Студенты отправились к медицинскому кабинету, а Хора — продолжил намеченный ещё утром путь. Заданий такой сложности Хора не получал никогда, при том не будучи профессором абстрактных наук.

«Ты много общался с Витой, ты знаешь, как.»

Хора, как ни желал бы обратного, не знал. Вита была чудом, самой сложной на свете загадкой и самым прекрасным цветком Космоса, но её ядро не удалось разглядеть никому. Слишком сложна она была, слишком угодно Косомсу хаотична, чтобы хоть немного приблизиться к пониманию её сути, и оттого Хоре было интересно, а репликам — больно, всякий раз, как они пытались разгадать эту тайну. Вита погибла, а загадка осталась, но цикличность событий в колесе Фортуны вселяла в Хору какую-то неправильную надежду.

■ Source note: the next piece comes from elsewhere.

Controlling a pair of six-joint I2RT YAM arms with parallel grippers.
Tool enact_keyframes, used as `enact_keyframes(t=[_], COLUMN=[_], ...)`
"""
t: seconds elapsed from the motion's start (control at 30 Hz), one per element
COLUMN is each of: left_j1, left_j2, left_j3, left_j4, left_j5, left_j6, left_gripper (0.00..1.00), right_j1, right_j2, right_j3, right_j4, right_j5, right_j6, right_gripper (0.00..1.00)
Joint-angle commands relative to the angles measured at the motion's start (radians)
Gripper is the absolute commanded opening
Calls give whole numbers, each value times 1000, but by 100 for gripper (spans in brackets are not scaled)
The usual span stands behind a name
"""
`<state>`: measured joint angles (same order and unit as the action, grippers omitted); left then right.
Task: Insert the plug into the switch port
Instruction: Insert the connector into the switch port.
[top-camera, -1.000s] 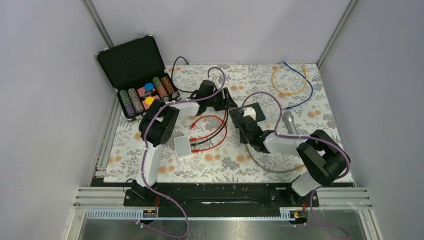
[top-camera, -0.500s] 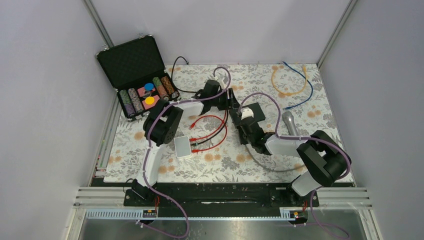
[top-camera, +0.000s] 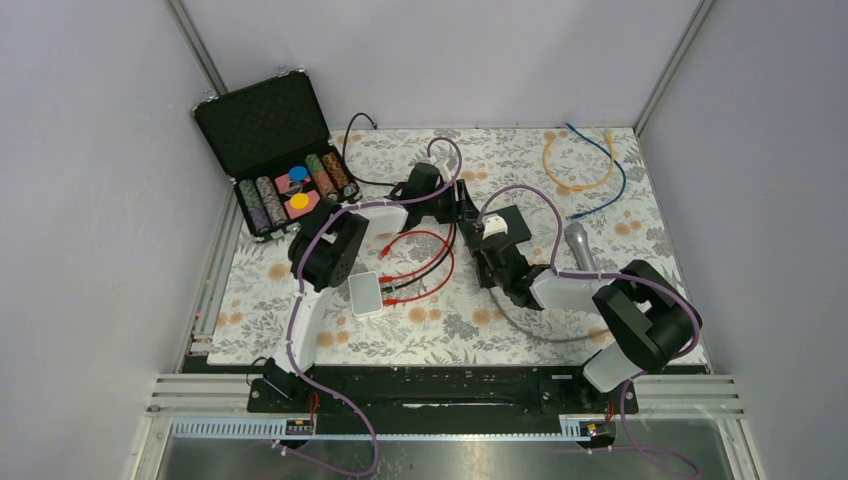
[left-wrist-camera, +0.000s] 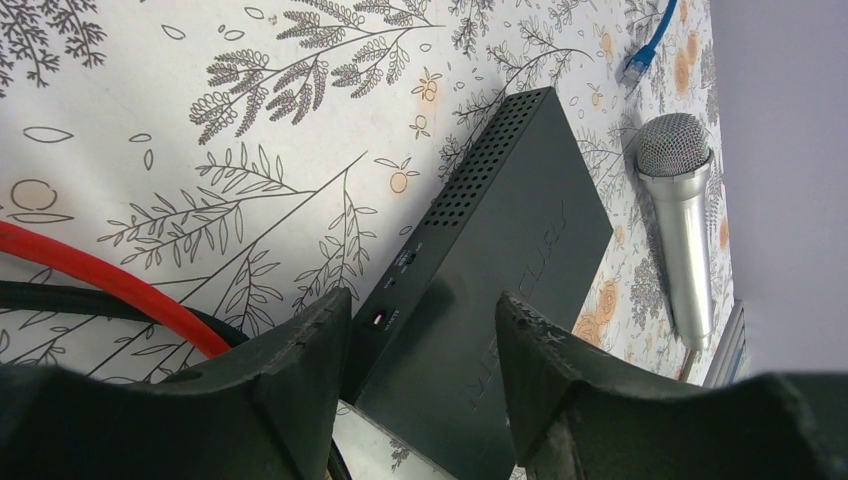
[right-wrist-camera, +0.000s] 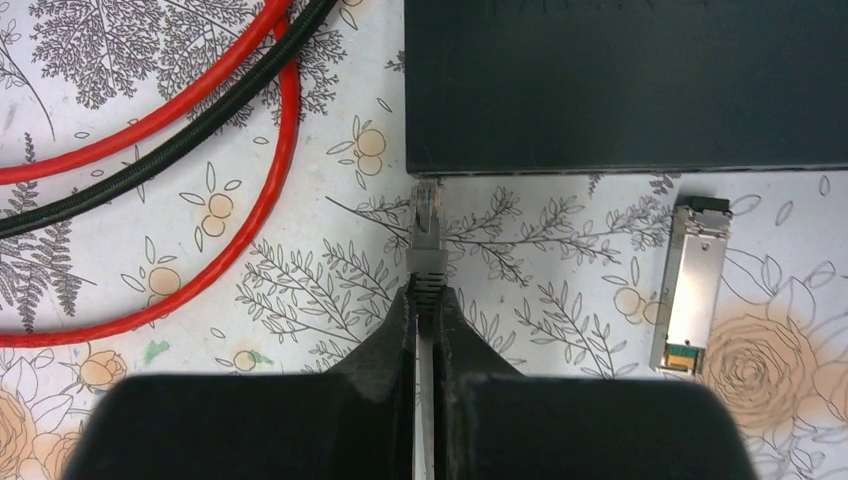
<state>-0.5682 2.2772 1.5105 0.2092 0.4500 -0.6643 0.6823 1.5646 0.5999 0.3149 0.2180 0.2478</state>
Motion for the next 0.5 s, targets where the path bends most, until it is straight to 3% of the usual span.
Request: enact_keyframes(t=[0.0,0.47], left_j1=[-5,-6], left_j2=[11,5], left_j3=[-21,-32], left_j4=[37,39], left_j5=[20,15], left_j6=[-5,-6], left_gripper=[55,55], right_j1=[-7,-13], right_j2=[-72,-60], right_j3=[-22,-10], right_j4=[-39,-5], right_j5=[22,17], right_j6=[25,35], right_gripper=[0,0])
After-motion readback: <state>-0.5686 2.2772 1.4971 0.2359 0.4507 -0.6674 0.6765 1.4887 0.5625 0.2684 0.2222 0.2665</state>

Фина сидела в углу обсерватории прямо на полу и обнимала себя неестественно согнутыми в кистях руками. По видимому, её привела сюда леди Греттель; впрочем, уточнять это у самой девушки, судя по рассказам Бальмаша, было бесполезно.

— Что там? — Хора обратил внимание на то, что девушка смотрела на небо, — звездочки?

Чуть помолчав, Фина закивала. Хора неловко сел рядом и посмотрел тоже.

— Знаешь… Все мы однажды станем звёздочками на небе, — Хора, печально и тревожно улыбнувшись, пристально вгляделся в лицо Адольфины, насколько позволял свет луны. Её глаза, хоть и были пустыми, всё ещё выглядели как обычные человеческие глаза.

Фина закивала, пустыми глазами вглядываясь в небо.

— Вон там, к востоку, видишь? — Хора указал пальцем, чтобы девушке было понятнее, — моя близкая подруга. Её зовут Мер. Она очень добрая и мудрая, а её проницательности завидовала вся Академия.

Адольфина обратила на Хору вопрошающий взгляд.

— А я? Я тоже буду звёздочкой. Ты будешь смотреть на небо и махать мне рукой, а если прислушаешься — услышишь, как я пою тебе песенку. Тебе не должно быть страшно, Фина. Ты сама уже стала звёздочкой, — одна из звёзд горела особенно ярко, переливаясь лёгким пурпурно-голубым оттенком. Девушка смотрела и не могла отвести взгляд: она будто бы смотрела в прошлое, будучи не в силах вспомнить, но переживая заново все эмоции, которые подарила ей Фортуна. Хоре на ум внезапно пришёл бьющийся в отчаянии Бальмаш. Ему тоже захотелось забыться и прожить заново.